Festa in tono minore della Patrona Maria SS. di Capo d’Orlando

Il 22 ottobre di ogni anno a Capo d’Orlando si festeggia la Santa Patrona Maria SS. e il santuario posto
sulla sommità del caratteristico monte, per un giorno diventa la meta preferita dei fedeli orlandini ma
anche di uomini e donne di un vasto hinterland. Per effetto del Covid, per il secondo anno consecutivo
l’aspetto pagano e commerciale, lascia il passo a quello religioso.
Niente bancarelle, giostre, esposizioni ma soltanto funzioni religiose e una processione “in forma privata”
dal Monte alla Chiesa Cristo Re officiata dall’instancabile Padre Nello Triscari. La speranza è
strettamente legata al ritorno alla normalità per poter tornare ad una festa fatta anche di aspetti del
paganesimo ma anche di preghiere che verranno oggi indirizzate alla Patrona Maria SS.
Ieri alle 17:30 alla Chiesa di Cristo Re il Rosario e la Coroncina animate dai “portatori” con l’atto di
affidamento delle camice bianche alla Patrona Maria SS. Padre Nello, commosso e grato li ha ringraziati
per il servizio che svolgono e la testimonianza gioiosa che offrono, ed ha ribadito, ancora una volta, che
il gruppo è aperto a tutti, soprattutto alle giovani generazioni.
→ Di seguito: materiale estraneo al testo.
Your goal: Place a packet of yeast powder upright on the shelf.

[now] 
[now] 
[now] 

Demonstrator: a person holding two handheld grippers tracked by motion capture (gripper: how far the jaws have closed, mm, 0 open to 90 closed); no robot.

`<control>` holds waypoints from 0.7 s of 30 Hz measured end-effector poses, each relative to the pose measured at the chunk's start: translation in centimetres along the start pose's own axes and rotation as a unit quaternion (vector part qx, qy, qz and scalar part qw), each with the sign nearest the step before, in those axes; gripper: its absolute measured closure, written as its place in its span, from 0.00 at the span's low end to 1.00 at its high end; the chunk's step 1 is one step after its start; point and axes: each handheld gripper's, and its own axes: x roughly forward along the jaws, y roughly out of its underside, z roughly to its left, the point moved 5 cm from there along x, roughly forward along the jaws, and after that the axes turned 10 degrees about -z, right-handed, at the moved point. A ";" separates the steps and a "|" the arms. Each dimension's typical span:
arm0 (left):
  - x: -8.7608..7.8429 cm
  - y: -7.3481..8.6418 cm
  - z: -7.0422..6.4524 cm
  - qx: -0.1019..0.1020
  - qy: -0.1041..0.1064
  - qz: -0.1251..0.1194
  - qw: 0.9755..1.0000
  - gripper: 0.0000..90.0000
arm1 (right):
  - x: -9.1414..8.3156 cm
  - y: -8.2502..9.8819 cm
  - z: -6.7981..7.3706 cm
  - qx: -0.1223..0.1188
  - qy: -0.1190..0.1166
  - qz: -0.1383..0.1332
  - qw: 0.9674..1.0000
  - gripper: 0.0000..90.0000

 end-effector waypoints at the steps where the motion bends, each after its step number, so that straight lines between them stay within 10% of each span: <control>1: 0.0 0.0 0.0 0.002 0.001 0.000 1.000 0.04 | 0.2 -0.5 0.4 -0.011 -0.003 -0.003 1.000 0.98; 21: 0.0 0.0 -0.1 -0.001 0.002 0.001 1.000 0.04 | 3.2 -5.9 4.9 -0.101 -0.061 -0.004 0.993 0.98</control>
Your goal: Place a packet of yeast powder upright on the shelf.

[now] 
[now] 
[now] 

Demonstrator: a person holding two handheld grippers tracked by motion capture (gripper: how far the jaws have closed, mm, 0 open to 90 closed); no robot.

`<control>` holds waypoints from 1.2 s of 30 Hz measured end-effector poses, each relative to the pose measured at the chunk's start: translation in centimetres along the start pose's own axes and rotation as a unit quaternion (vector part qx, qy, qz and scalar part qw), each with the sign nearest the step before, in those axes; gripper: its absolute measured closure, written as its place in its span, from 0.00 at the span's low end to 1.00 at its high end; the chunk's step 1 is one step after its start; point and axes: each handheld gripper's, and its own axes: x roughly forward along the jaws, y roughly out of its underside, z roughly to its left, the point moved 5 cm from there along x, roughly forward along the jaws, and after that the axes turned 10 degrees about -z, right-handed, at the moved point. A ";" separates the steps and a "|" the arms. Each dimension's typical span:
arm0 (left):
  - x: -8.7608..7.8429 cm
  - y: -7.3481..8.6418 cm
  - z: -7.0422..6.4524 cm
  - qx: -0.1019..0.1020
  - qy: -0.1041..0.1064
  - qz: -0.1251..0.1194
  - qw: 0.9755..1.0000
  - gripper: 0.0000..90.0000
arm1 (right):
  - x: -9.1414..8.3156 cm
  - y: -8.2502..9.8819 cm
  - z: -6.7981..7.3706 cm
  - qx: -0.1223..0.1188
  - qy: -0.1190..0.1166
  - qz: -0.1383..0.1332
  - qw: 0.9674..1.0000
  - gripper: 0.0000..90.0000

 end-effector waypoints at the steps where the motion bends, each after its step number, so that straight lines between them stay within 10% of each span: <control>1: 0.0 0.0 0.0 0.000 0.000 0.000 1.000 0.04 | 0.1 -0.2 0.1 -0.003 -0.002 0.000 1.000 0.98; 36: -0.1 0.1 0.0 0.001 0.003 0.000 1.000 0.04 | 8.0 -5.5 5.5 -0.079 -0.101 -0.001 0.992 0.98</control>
Vogliamo ricordare che il Monte della Madonna, bigliettino da visita dell’universo orlandino, è un colle
che si protende nel Tirreno come propaggine estrema del promontorio di Capo d’Orlando. Nonostante la
modesta altezza, circa 90 metri, domina la città e offre panorami bellissimi sulla baia di San Gregorio,
Capo Calavà, le Isole Eolie, la costa di ponente fin oltre Cefalù. Lo ricoprono le essenze odorose della
macchia mediterranea, care ai poeti e agli immortali.
Il pianoro sommitale ospita i ruderi del Castello, probabilmente edificato nel trecento su una più antica
fortificazione, e la chiesetta di Maria SS. di Porto Salvo, costruita nell’anno 1600 dal conte Gerolamo
Joppolo di Naso. Il 22 di ottobre, per molti fedeli è anche l’occasione per unire alla bellezza dello spirito
anche quello della mente e del cuore.